> _Information shown_:
_ _ _

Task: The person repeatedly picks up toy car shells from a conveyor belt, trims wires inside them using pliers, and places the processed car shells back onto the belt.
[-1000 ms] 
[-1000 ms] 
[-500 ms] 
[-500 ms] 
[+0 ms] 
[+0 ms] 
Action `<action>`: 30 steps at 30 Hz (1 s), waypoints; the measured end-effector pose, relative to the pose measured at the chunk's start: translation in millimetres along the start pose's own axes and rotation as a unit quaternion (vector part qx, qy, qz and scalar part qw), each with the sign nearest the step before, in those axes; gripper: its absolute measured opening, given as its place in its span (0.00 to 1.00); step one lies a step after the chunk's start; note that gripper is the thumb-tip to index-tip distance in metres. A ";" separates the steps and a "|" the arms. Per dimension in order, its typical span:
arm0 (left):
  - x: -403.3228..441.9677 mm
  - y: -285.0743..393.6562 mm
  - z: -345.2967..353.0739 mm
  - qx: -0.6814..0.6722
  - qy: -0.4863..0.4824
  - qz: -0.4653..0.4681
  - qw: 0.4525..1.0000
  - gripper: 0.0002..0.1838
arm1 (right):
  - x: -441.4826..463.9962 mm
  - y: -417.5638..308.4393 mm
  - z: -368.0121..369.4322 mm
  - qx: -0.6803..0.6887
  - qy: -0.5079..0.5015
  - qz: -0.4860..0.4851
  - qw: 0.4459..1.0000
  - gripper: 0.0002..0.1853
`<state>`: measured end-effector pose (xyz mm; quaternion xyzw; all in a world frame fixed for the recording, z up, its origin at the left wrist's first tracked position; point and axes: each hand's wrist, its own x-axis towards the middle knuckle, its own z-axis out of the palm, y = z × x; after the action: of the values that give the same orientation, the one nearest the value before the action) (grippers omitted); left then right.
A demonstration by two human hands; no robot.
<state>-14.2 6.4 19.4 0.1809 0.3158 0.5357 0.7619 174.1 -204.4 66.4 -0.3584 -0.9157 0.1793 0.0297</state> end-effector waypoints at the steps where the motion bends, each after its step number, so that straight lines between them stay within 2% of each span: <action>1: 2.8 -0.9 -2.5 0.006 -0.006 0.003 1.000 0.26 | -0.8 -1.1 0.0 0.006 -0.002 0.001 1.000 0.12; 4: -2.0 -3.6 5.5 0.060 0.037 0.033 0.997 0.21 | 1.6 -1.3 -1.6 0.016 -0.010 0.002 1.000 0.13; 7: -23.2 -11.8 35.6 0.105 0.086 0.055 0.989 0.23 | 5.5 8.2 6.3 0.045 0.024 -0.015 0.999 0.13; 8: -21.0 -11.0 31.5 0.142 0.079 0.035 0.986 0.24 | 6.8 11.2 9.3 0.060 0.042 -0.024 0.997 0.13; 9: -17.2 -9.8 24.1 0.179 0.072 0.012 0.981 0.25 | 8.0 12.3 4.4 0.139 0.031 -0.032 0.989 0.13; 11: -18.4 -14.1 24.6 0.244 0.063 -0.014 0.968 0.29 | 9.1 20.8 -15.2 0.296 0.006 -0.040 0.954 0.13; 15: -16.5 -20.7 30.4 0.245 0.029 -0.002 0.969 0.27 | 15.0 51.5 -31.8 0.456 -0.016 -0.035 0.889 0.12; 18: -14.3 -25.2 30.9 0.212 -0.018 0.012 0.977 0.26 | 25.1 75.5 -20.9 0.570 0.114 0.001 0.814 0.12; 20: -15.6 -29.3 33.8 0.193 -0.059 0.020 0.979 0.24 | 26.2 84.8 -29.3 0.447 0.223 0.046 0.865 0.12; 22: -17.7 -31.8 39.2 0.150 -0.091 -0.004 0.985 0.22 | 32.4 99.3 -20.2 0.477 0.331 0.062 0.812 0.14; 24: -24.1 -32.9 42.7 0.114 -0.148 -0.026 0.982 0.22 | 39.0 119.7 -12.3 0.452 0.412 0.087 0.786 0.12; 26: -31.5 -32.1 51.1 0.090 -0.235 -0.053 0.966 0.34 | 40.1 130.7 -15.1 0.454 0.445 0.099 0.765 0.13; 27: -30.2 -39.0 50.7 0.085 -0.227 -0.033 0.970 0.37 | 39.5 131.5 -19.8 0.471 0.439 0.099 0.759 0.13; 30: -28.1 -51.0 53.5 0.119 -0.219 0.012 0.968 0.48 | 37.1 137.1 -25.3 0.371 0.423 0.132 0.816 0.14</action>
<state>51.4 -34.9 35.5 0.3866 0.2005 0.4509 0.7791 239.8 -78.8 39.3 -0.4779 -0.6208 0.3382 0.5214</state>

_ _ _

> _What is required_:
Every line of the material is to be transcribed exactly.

> _Solution for this task_:
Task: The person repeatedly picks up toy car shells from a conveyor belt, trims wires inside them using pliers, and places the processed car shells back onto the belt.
[-1000 ms] 
[-1000 ms] 
[-500 ms] 
[-500 ms] 
[+0 ms] 
[+0 ms] 
Action `<action>`: 30 steps at 30 Hz (1 s), waypoints; the measured end-effector pose, relative to the pose measured at the chunk's start: translation in millimetres along the start pose's own axes and rotation as a unit quaternion (vector part qx, qy, qz and scalar part qw), each with the sign nearest the step before, in those axes; gripper: its absolute measured opening, given as its place in its span (0.00 to 1.00); step one lies a step after the chunk's start; note that gripper is the thumb-tip to index-tip distance in metres. A ";" separates the steps and a "|" the arms. Per dimension in order, its typical span:
arm0 (left):
  - x: -403.3228..441.9677 mm
  - y: -285.0743..393.6562 mm
  - z: -345.2967..353.0739 mm
  - qx: -0.6814..0.6722
  - qy: -0.4863..0.4824
  - qz: -0.4653..0.4681
  - qw: 0.4525..1.0000
  - gripper: 0.0002..0.1838
arm1 (right):
  - x: -441.4826..463.9962 mm
  - y: -417.5638..308.4393 mm
  - z: -368.0121..369.4322 mm
  - qx: -0.6803..0.6887
  - qy: -0.5079..0.5015
  - qz: -0.4860..0.4851
  - qw: 0.4459..1.0000
  - gripper: 0.0002..0.1853
`<state>`: measured end-effector pose (xyz mm; quaternion xyzw; all in a world frame fixed for the recording, z up, its origin at the left wrist's first tracked position; point and axes: each hand's wrist, its own x-axis towards the middle knuckle, its own z-axis out of the palm, y = z × x; after the action: of the values that give the same orientation, the one nearest the value before the action) (grippers omitted); left then right.
A demonstration by two human hands; no robot.
<state>-14.2 6.4 19.4 0.1809 0.3158 0.5357 0.7619 174.1 -204.4 66.4 -0.3584 -0.9157 0.1793 0.0297</state> end-effector waypoints at the steps where the motion bends, each after its step number, so that straight lines between them stay within 2% of each span: <action>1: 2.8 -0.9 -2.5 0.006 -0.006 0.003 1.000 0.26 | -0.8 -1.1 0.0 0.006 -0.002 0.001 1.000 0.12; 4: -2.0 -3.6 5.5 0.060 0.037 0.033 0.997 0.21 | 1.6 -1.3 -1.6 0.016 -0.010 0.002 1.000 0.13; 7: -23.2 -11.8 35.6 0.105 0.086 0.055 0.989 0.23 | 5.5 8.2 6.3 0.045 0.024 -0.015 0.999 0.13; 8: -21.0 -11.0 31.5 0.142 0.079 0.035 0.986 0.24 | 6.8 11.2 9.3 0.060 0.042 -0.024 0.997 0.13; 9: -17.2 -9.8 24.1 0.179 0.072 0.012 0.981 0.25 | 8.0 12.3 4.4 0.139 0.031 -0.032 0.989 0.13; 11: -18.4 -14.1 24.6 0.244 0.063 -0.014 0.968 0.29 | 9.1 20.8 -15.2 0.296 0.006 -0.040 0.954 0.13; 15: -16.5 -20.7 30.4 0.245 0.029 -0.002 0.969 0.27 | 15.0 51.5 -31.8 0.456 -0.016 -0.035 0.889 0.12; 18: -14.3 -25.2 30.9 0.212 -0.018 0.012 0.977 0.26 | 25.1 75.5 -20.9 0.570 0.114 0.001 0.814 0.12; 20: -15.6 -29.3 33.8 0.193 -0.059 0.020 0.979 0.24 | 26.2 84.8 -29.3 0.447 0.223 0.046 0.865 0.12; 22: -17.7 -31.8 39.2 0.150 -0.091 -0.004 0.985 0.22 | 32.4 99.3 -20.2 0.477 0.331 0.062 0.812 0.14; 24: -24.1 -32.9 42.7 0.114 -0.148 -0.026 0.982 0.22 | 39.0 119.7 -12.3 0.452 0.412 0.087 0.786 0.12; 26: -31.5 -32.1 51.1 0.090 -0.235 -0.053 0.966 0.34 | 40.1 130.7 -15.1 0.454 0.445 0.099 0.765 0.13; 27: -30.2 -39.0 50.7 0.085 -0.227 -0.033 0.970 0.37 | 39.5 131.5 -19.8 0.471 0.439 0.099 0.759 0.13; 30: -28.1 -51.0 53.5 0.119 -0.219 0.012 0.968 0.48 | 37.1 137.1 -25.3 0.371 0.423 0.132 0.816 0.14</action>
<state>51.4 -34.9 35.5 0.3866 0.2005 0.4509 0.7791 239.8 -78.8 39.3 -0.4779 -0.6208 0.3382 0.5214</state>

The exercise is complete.